- Your assignment
Under this line are records; the part from the line containing "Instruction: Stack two" through the line containing "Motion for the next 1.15" should be repeated exactly. Please exclude pictures.

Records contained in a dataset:
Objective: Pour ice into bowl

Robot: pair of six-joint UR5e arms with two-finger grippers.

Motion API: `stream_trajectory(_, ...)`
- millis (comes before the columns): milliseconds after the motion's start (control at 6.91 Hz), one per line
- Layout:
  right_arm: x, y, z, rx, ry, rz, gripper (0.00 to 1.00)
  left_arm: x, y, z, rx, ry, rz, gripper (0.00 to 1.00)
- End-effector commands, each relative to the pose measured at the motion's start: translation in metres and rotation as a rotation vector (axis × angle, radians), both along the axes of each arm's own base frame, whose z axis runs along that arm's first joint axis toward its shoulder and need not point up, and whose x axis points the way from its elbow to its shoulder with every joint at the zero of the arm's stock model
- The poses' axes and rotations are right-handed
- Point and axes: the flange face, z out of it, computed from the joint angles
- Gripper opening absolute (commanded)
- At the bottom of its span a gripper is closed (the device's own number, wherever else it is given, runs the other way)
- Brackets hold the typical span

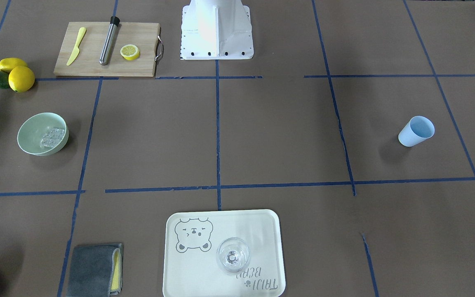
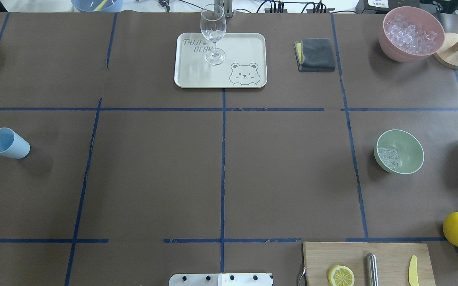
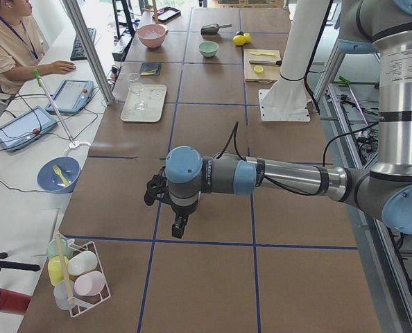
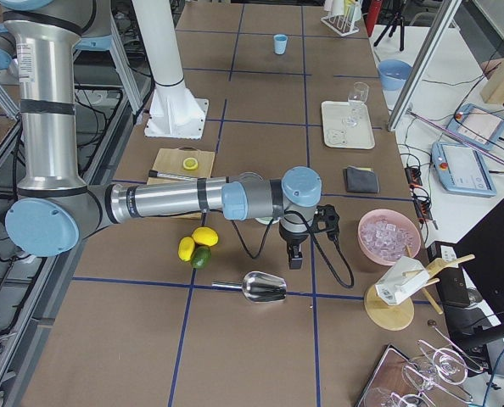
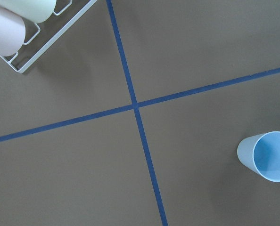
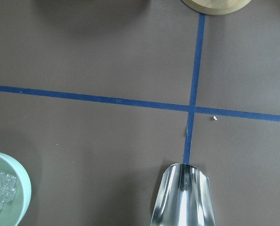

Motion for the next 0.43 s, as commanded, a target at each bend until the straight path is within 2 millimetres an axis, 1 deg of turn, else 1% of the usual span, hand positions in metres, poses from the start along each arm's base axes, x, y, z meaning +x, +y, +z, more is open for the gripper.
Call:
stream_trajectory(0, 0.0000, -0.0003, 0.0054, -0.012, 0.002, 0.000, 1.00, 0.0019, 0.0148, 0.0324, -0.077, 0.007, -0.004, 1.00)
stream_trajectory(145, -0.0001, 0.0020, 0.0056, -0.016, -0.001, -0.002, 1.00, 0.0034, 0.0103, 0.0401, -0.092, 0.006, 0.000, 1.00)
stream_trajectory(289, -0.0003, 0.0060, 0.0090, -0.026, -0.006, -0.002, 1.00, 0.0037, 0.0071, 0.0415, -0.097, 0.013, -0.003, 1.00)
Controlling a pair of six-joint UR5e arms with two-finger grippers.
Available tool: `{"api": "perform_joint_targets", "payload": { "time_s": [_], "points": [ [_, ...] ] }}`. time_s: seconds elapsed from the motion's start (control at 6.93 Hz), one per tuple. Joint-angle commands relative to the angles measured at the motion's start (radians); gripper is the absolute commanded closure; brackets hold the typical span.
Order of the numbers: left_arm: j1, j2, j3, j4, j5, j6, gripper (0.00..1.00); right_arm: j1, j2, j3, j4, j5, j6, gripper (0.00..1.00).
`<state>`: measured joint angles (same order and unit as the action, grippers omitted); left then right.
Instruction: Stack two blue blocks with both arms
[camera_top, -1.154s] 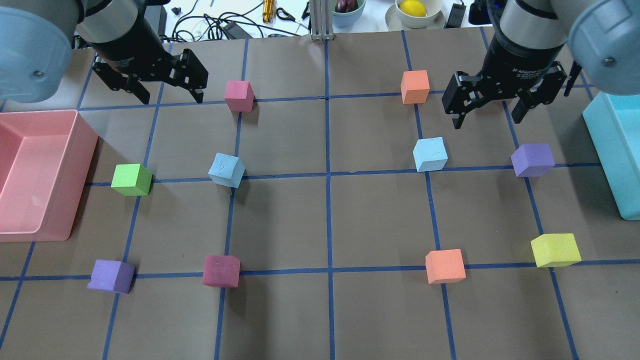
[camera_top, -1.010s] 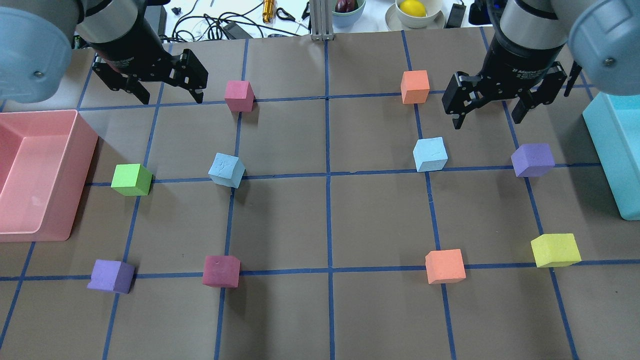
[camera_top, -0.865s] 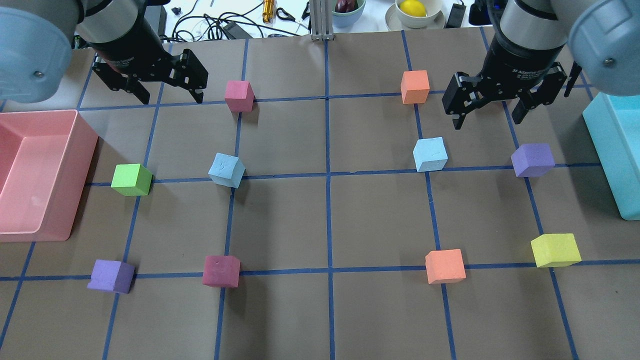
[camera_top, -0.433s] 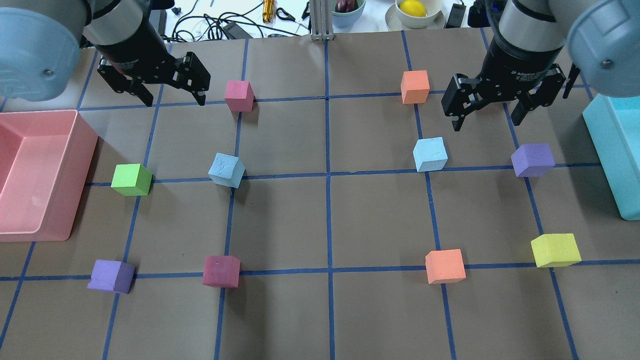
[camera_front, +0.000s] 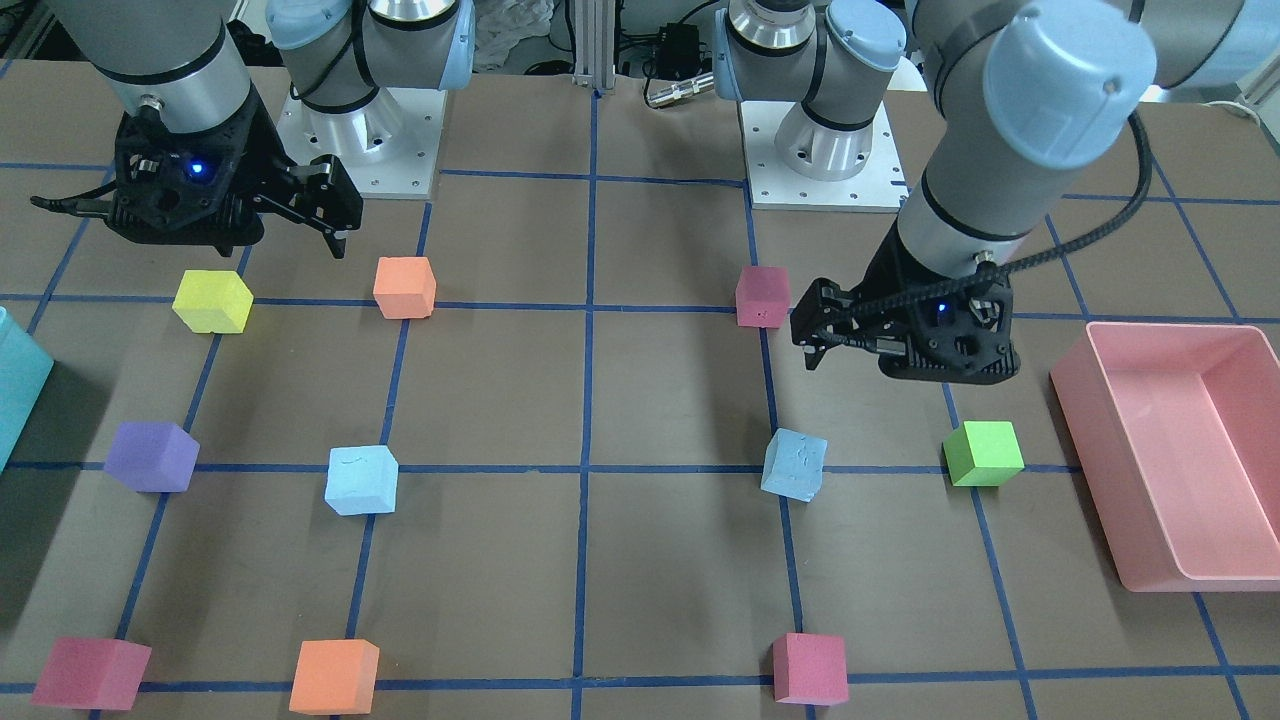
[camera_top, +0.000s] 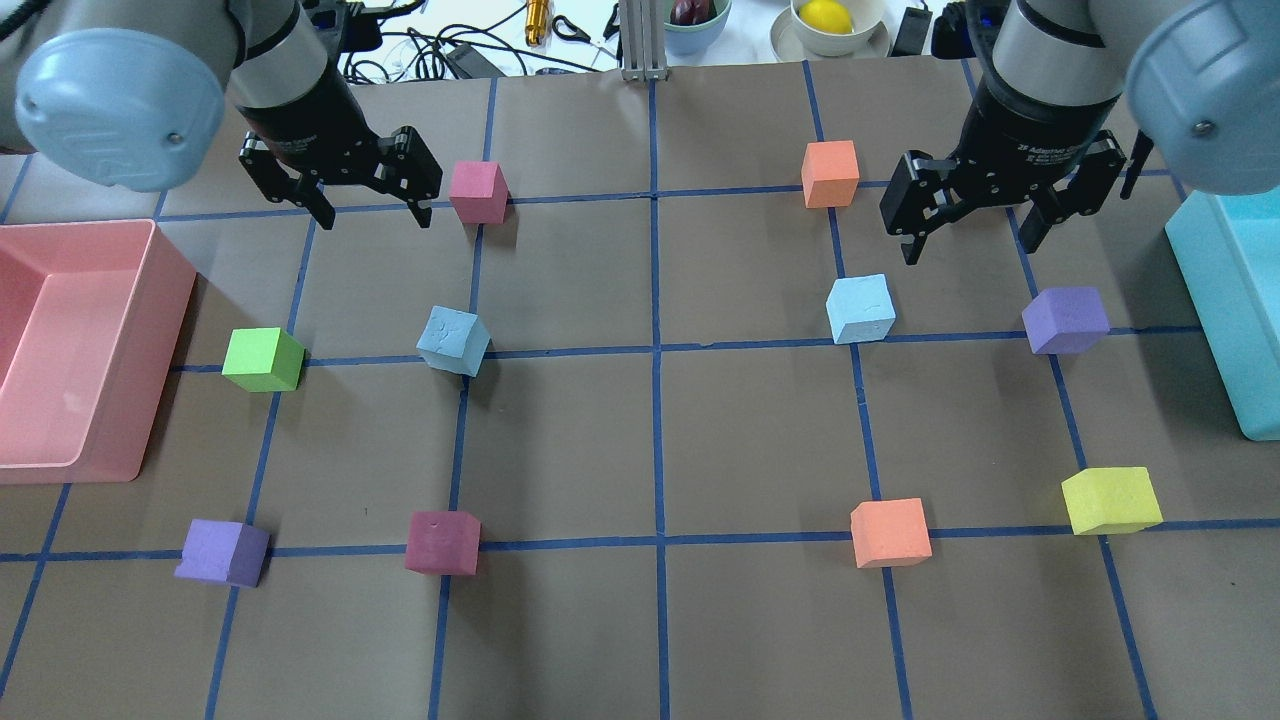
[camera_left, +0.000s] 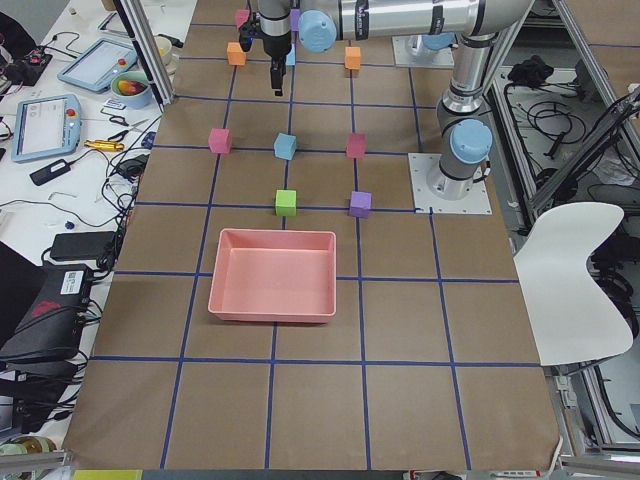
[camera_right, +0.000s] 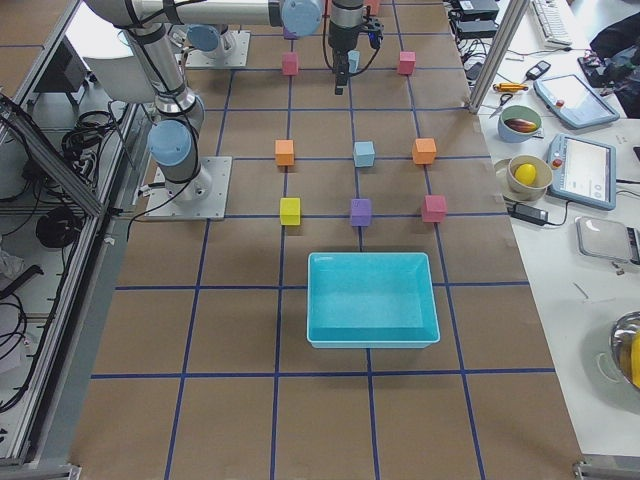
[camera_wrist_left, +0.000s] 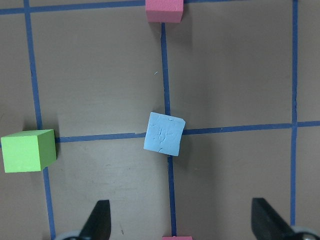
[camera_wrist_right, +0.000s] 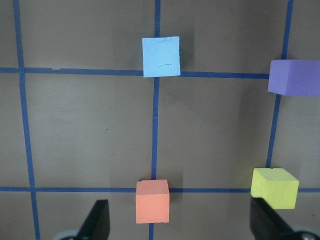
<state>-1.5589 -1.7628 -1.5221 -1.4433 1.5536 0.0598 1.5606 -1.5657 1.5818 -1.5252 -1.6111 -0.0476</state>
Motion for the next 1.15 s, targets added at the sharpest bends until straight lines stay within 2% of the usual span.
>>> {"api": "perform_joint_targets", "payload": {
  "time_s": [0.0,0.14,0.43,0.58,0.72,0.87,1.01],
  "points": [
    [-0.001,-0.079,-0.030,0.090,0.000,0.008,0.00,-0.007,0.089,0.000,-0.068,0.003,-0.006,0.00],
    [-0.003,-0.083,-0.079,0.131,0.000,0.009,0.00,-0.007,0.166,0.001,-0.187,0.002,-0.012,0.00],
    [-0.003,-0.090,-0.188,0.278,0.003,0.026,0.00,-0.008,0.297,0.004,-0.327,-0.001,-0.012,0.00],
    [-0.004,-0.111,-0.229,0.344,0.008,0.046,0.00,-0.008,0.340,0.013,-0.360,0.002,-0.015,0.00],
    [-0.006,-0.127,-0.259,0.366,0.017,0.048,0.00,-0.008,0.384,0.030,-0.441,0.002,-0.015,0.00],
    [-0.019,-0.145,-0.263,0.388,0.069,0.043,0.00,-0.008,0.413,0.079,-0.528,0.003,-0.017,0.00],
    [-0.041,-0.161,-0.271,0.400,0.074,0.044,0.00,-0.010,0.415,0.136,-0.579,0.003,-0.017,0.00]
  ]
}}
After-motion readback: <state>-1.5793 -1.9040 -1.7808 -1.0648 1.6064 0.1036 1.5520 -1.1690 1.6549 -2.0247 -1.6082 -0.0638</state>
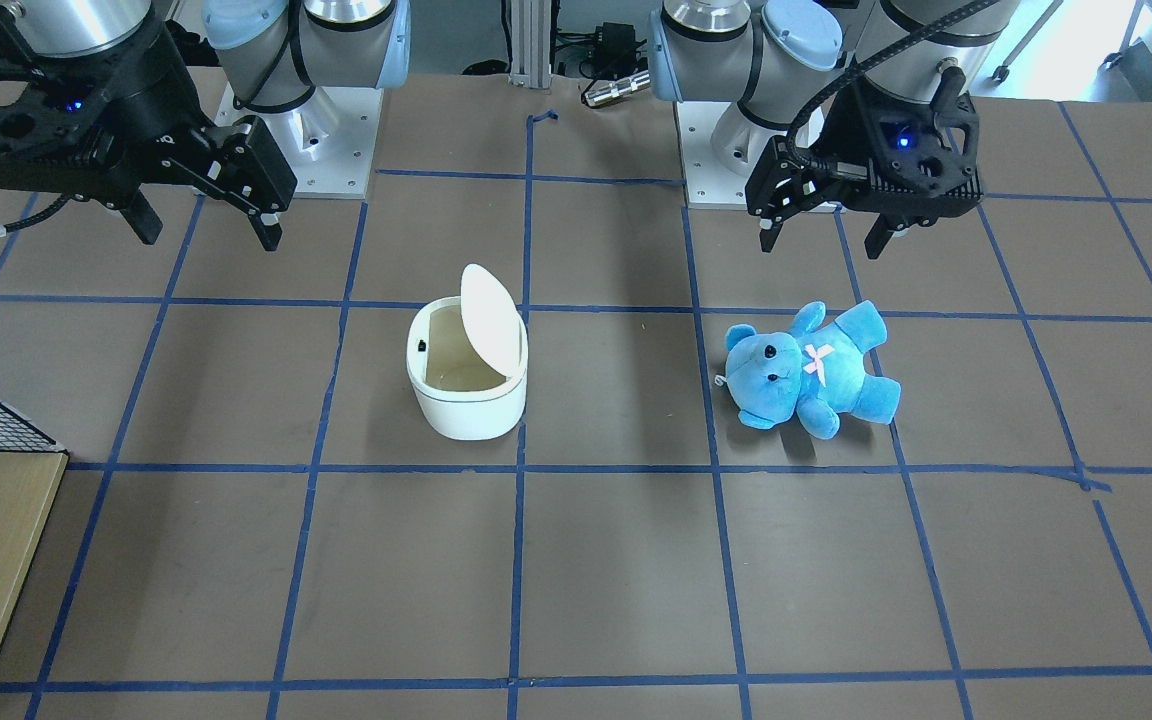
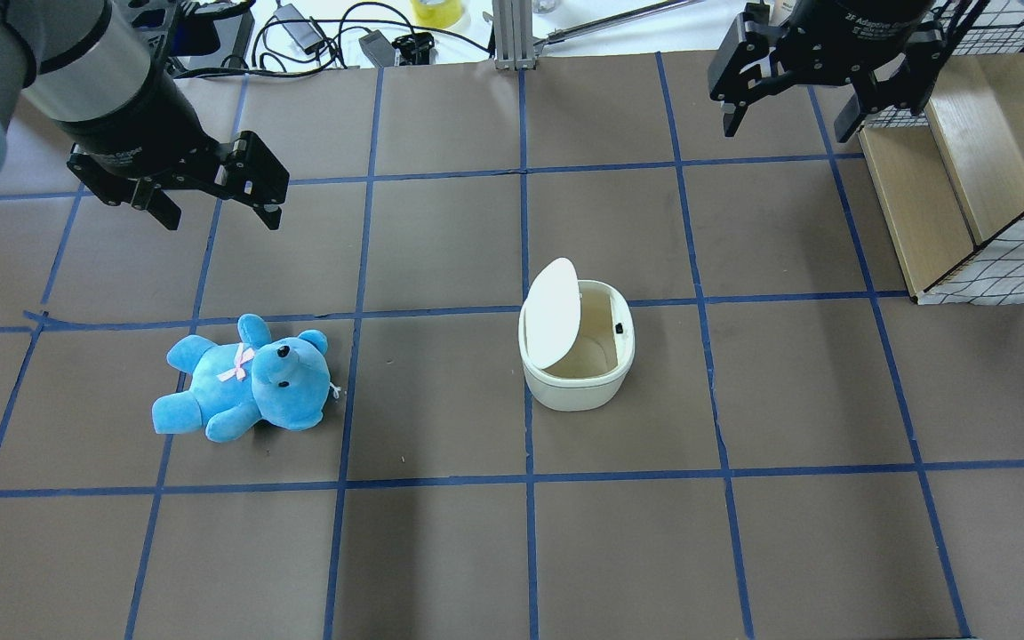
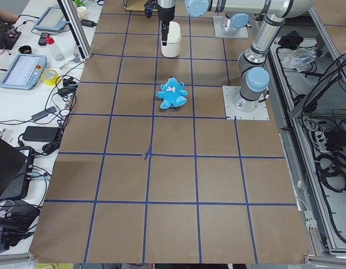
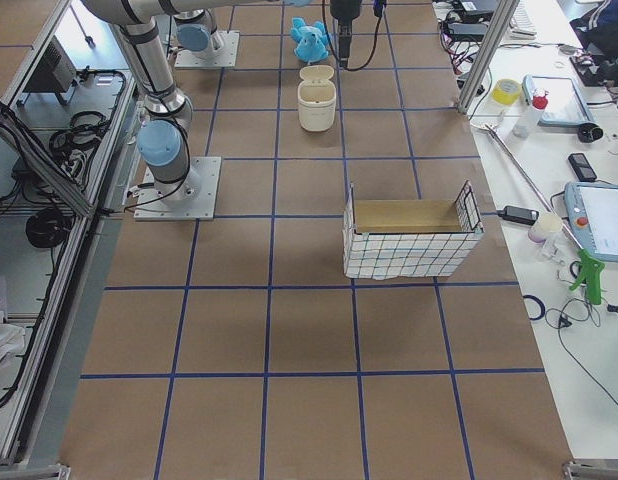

- Task output
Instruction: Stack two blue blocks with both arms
[camera_top, -1.154s] 
[camera_top, -1.010s] 
[camera_top, -0.865s] 
[camera_top, -0.433s] 
[camera_front, +0.000s] 
[camera_top, +0.000s] 
[camera_left, +0.000s] 
[camera_right, +0.000s] 
[camera_wrist_left, +0.000s] 
[camera_wrist_right, +0.000s] 
<state>-1.5589 -1.7628 -1.5221 -1.4433 1.5536 0.0598 1.5606 -1.5657 1.5818 -1.5252 -1.6111 -0.0476</state>
Motion for the next 1.15 s, targets added at the sharpest bends until straight lines stay within 2% of the usual span.

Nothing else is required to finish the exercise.